The Rejection Sampling method is usually used to simulate data from an unknown distribution. To do this one samples from a distribution that covers the suport of the unknown distribution and use certain criteria for accepting/rejecting the sampled values. One way to do this is as follows (Rice, p 92).

Step 1: Generate T with density m.

Step 2: Generate U, uniform on [0,1] and independent of T. If M(T)*U ≤ ƒ(T), then let X = T (accept T). Otherwise, go to Step 1 (Reject T).

Where M(x) is a function such that M(x) ≥ ƒ(x) on [a,b].

To keep things simple for myself I will be simulating a Beta distribution with parameters 6 and 3 (ƒ).
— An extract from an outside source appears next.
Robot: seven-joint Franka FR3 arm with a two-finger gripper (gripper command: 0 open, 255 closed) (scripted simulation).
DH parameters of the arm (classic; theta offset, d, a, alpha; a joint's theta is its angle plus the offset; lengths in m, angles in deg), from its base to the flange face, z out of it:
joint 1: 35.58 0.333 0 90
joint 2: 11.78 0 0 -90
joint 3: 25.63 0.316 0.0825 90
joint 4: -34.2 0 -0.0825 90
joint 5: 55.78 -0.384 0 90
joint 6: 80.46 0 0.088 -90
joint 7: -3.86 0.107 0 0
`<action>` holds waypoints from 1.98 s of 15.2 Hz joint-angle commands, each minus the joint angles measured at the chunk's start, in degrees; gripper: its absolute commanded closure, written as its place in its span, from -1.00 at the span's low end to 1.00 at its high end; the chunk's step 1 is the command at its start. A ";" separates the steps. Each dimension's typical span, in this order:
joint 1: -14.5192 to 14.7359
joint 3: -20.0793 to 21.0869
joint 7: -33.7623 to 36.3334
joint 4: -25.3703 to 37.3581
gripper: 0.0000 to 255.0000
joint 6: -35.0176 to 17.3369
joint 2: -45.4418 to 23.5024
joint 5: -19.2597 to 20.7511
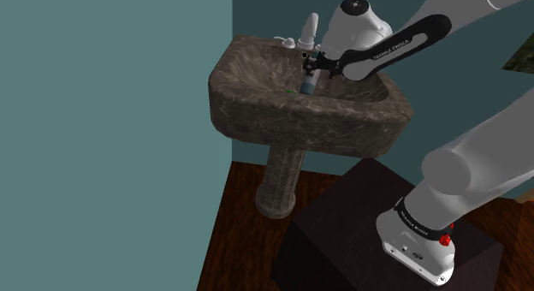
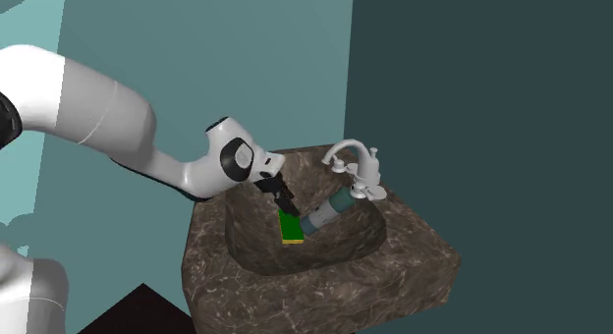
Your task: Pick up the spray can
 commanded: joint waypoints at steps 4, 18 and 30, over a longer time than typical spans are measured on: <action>-3.28 0.63 22.92 9.41 -1.00 -1.49 -10.15 21.25; -1.83 -2.17 43.05 16.71 1.00 -0.97 -20.06 39.85; -2.20 -1.74 39.71 16.48 1.00 -0.76 -18.44 36.60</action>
To do this I will sample T’s from a scaled uniform distribution (M), and reject sampled values where M(T)*U ≥ ƒ(T).

In a plot of the beta distribution with parameters 6 and 3 we can see that the ƒ(x) never goes above 3. For this reason I chose to scale the uniform distribution M by multiplying it by 3.
Here is the R code to implement rejection sampling for 100,000 observations in this example.
sample.x = runif(100000,0,1) accept = c() for(i in 1:length(sample.x)){ U = runif(1, 0, 1) if(dunif(sample.x[i], 0, 1)*3*U <= dbeta(sample.x[i], 6, 3)) {
accept[i] = 'Yes'
}
else if(dunif(sample.x[i],0,1)*3*U > dbeta(sample.x[i], 6, 3)) { accept[i] = 'No' } } T = data.frame(sample.x, accept = factor(accept, levels= c('Yes','No')))
We can plot the results along with the true distribution with the following code.
hist(T[,1][T$accept=='Yes'], breaks = seq(0,1,0.01), freq = FALSE, main = 'Histogram of X', xlab = 'X') lines(x, dbeta(x,6,3))
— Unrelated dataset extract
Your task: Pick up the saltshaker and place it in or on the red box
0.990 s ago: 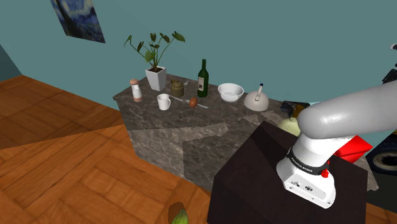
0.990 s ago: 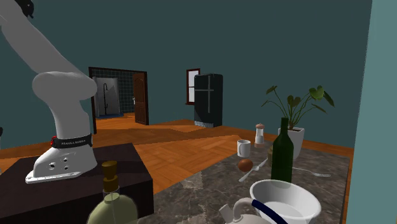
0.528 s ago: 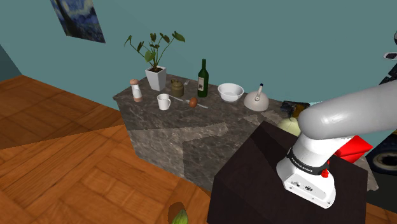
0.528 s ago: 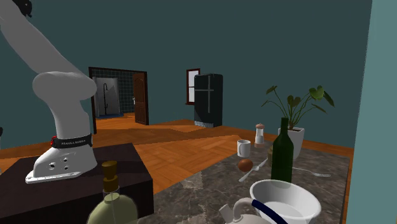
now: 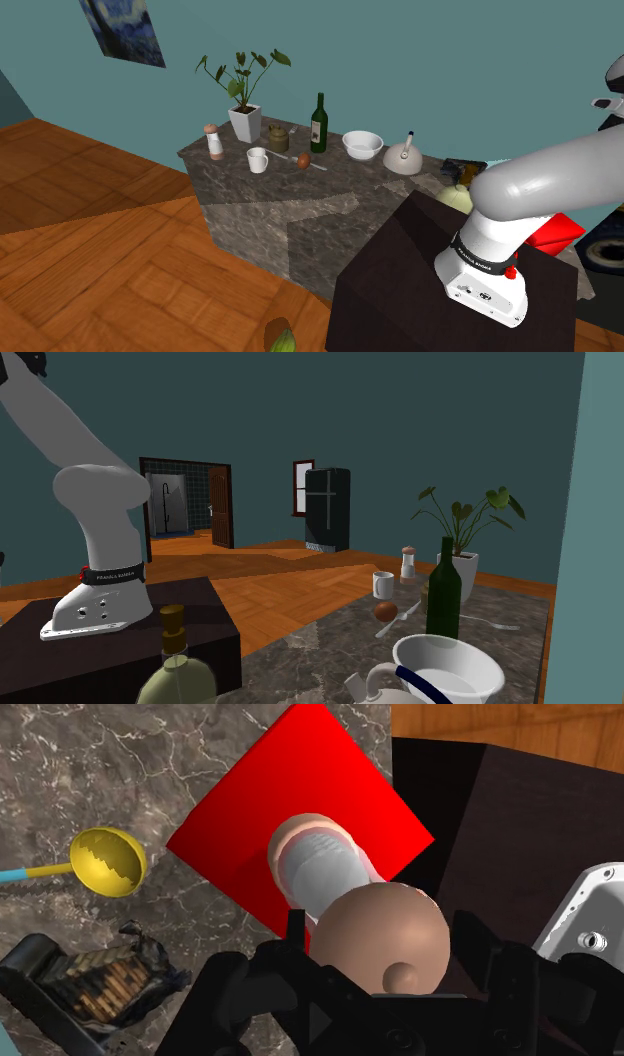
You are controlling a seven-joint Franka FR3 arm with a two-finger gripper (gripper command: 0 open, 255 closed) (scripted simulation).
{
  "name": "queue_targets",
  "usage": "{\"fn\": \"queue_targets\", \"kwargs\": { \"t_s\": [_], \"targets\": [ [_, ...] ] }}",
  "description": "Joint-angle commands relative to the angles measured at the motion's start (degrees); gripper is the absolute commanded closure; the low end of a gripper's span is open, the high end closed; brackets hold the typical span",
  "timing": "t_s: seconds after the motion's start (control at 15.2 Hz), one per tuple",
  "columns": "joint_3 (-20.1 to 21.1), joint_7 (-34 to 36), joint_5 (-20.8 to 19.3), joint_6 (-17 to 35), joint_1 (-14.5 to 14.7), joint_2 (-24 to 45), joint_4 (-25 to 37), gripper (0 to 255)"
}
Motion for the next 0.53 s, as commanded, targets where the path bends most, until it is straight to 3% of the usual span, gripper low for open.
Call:
{"fn": "queue_targets", "kwargs": {
  "t_s": [0.0,0.2,0.46],
  "targets": [
    [-1.50,0.15,-0.58,1.47,0.75,0.21,-0.76,255],
    [-4.50,0.46,-1.61,4.03,2.48,0.62,-1.87,255],
    [-4.50,0.48,-1.63,4.02,2.49,0.59,-1.87,255]
  ]
}}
With 100,000 observations sampled, the data fit very well.
We can look at the densities of both the accepted and rejected values to get an idea of what's going on.
library(ggplot2) print(qplot(sample.x, data = T, geom = 'density', color = accept))

Looking at a stacked histogram of all the sampled values together we can really see how much wasted data there are in this example.
print(qplot(sample.x, data = T, geom = 'histogram', fill = accept, binwidth=0.01))

In fact, when I ran this example I got 33,114 accepted values and 66,886 rejected values. I probably could have chosen a better value than 3 to scale the uniform distribution, but ideally rejection sampling uses a known distribution that is only slightly different from the unknown distribution we're trying to estimate.